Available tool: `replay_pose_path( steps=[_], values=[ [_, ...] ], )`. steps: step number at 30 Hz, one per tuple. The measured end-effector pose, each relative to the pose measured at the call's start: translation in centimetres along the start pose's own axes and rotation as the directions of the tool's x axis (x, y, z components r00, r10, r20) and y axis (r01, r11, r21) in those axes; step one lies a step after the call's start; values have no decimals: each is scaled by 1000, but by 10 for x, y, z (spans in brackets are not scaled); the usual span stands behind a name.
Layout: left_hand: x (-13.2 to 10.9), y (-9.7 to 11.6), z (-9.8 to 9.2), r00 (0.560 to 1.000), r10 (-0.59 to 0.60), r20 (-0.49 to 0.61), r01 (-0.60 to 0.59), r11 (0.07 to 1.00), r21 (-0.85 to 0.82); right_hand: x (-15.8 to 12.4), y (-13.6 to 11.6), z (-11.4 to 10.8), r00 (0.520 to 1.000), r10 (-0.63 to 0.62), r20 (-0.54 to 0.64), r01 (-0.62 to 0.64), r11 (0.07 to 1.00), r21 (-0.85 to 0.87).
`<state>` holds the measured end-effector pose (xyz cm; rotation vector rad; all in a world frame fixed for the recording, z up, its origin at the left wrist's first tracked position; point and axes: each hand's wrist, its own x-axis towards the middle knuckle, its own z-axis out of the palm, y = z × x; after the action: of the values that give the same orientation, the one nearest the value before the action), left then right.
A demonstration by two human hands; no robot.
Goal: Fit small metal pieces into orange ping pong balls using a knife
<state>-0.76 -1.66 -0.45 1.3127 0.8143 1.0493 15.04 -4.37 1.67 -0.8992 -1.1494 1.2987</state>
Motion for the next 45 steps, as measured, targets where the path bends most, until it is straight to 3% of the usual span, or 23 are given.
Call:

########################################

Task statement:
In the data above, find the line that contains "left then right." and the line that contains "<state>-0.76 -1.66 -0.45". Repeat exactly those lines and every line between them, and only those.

Answer to this task:
`<state>` holds the measured end-effector pose (xyz cm; rotation vector rad; all in a world frame fixed for the recording, z up, its origin at the left wrist's first tracked position; point and axes: each hand's wrist, its own x-axis towards the middle knuckle, its own z-axis out of the palm, y = z × x; after the action: of the values that give the same orientation, the one nearest the value before the action), left then right.
A demonstration by two human hands; no robot.
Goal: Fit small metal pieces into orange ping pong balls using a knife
<state>-0.76 -1.66 -0.45 1.3127 0.8143 1.0493 15.04 -4.37 1.67 -0.8992 -1.1494 1.2987</state>

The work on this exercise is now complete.